## Brief
Print the lines that run from the line with "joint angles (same" to the line with "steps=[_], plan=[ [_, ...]", keeping both end lines, exactly as they appear in the entries below, and nothing else.

(Supplied information)

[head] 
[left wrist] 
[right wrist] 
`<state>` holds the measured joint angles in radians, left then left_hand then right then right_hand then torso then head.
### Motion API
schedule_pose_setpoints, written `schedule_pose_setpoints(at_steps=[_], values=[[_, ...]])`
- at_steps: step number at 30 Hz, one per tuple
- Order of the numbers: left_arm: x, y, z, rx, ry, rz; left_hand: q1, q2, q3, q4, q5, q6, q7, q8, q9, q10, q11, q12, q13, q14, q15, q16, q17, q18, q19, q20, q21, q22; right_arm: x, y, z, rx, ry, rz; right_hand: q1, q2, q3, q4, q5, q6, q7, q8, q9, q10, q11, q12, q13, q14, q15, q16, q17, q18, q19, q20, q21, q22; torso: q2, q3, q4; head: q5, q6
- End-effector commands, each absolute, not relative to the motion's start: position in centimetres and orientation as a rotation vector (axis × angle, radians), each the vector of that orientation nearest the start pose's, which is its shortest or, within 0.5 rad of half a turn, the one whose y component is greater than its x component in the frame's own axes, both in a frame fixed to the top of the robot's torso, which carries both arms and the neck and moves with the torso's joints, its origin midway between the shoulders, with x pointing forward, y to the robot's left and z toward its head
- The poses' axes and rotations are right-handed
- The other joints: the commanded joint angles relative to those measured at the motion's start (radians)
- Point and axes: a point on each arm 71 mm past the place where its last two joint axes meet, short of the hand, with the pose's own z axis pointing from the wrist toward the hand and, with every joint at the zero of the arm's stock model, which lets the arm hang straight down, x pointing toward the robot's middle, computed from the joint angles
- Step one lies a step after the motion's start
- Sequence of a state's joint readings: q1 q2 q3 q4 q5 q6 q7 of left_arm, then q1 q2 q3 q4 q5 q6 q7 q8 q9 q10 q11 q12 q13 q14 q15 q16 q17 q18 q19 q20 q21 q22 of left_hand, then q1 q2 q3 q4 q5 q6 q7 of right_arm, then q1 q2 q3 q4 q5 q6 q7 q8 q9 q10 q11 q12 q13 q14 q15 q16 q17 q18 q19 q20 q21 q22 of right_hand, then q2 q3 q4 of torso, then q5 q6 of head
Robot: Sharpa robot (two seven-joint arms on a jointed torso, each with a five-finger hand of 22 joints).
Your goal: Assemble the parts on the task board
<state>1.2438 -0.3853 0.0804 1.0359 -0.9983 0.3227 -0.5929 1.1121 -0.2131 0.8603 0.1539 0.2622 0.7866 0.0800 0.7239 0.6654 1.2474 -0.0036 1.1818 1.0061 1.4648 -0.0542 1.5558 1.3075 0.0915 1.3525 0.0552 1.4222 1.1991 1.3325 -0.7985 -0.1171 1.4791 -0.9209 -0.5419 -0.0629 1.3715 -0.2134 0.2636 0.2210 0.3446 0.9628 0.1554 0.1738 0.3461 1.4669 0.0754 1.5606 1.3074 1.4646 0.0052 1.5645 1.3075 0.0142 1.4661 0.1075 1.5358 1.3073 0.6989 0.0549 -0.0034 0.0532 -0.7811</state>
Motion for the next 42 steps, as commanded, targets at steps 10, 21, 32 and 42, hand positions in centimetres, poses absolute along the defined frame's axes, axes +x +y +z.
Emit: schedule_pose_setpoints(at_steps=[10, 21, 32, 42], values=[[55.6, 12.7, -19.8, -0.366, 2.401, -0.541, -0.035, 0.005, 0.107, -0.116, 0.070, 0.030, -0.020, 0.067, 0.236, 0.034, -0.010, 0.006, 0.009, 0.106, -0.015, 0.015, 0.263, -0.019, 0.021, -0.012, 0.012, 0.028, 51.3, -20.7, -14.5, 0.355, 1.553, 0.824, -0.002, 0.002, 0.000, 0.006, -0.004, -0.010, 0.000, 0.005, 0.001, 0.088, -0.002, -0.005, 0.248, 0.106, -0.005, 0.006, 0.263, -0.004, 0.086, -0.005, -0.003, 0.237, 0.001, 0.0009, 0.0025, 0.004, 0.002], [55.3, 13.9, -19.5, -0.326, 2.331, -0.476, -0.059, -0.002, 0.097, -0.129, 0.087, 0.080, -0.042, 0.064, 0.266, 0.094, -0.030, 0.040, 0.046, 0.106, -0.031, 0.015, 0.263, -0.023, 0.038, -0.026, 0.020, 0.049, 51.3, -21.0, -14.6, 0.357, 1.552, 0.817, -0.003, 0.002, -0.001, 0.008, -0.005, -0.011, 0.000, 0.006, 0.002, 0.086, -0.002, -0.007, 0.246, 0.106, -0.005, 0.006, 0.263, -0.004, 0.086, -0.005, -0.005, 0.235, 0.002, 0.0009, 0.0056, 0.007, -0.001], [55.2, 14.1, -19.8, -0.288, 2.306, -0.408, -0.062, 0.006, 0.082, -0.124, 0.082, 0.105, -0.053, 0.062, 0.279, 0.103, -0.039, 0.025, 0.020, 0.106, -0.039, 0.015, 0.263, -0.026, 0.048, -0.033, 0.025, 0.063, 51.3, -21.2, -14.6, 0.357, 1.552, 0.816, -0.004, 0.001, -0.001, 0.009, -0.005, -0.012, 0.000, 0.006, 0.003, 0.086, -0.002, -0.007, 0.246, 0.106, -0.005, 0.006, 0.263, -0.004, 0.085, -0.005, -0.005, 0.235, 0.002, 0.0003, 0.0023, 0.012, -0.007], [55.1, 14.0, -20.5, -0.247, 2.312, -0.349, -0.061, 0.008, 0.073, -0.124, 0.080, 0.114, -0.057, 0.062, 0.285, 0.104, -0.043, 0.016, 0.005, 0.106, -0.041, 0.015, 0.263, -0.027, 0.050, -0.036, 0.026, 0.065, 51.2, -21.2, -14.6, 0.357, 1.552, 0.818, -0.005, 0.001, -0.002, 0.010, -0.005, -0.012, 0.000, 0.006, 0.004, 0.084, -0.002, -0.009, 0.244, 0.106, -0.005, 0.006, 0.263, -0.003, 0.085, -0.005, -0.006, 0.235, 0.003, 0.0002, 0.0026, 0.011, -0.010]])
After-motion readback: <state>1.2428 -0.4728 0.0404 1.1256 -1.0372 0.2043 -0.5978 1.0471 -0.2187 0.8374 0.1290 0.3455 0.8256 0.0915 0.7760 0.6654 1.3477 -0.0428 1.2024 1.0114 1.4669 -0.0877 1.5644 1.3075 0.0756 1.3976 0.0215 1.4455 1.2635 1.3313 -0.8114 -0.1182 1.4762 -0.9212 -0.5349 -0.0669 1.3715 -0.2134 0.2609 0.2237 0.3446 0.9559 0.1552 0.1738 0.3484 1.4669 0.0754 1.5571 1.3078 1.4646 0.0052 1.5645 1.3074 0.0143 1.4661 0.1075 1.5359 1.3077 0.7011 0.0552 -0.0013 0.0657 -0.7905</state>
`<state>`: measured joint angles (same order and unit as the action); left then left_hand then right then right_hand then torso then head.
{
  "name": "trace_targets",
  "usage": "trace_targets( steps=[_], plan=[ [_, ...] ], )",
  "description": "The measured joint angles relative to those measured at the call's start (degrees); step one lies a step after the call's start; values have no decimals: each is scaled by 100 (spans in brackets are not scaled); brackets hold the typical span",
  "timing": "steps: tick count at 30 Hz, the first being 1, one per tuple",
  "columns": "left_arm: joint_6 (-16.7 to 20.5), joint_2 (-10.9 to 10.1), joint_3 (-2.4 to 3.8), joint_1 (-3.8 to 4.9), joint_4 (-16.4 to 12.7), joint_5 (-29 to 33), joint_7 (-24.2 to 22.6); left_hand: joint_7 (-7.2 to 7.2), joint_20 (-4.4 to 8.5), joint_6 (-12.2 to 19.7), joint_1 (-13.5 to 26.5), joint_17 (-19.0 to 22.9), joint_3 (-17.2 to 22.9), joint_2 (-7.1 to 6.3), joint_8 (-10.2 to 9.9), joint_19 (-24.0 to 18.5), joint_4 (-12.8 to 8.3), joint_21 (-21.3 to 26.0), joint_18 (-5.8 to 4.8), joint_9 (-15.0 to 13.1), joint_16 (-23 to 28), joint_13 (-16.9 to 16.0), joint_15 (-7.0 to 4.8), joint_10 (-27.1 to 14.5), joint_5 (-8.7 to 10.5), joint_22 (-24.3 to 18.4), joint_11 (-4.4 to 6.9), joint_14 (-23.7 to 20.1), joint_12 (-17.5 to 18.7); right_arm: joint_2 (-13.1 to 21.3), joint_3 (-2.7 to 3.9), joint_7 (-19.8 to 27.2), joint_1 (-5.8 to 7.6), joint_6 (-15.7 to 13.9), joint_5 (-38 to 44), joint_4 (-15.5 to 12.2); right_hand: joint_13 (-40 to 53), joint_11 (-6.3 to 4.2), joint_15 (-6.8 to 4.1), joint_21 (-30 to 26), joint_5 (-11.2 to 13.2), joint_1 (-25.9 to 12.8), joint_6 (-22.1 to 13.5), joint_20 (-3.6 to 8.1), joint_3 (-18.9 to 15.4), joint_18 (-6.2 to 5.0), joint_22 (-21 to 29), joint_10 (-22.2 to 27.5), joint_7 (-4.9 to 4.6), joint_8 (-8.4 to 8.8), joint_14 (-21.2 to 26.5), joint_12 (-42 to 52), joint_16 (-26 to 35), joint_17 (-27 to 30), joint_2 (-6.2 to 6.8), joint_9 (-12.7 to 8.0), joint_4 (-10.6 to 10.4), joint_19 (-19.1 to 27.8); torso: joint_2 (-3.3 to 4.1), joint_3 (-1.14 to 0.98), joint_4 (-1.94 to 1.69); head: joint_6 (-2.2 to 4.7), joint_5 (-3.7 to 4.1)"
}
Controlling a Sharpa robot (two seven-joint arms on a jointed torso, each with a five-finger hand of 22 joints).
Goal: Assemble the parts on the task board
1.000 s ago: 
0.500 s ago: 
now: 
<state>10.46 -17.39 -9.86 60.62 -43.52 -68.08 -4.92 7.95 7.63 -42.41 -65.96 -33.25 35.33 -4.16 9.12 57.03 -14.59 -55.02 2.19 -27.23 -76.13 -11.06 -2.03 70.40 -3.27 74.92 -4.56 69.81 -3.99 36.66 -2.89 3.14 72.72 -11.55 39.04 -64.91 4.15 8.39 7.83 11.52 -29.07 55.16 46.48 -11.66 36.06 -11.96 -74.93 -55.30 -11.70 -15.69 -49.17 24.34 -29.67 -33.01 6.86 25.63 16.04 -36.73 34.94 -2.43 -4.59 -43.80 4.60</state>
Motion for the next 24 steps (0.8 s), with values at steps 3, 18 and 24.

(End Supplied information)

## Answer box
`<state>`: measured joint angles (same order and unit as the action); left then left_hand then right then right_hand then torso then head.
{
  "name": "trace_targets",
  "usage": "trace_targets( steps=[_], plan=[ [_, ...] ], )",

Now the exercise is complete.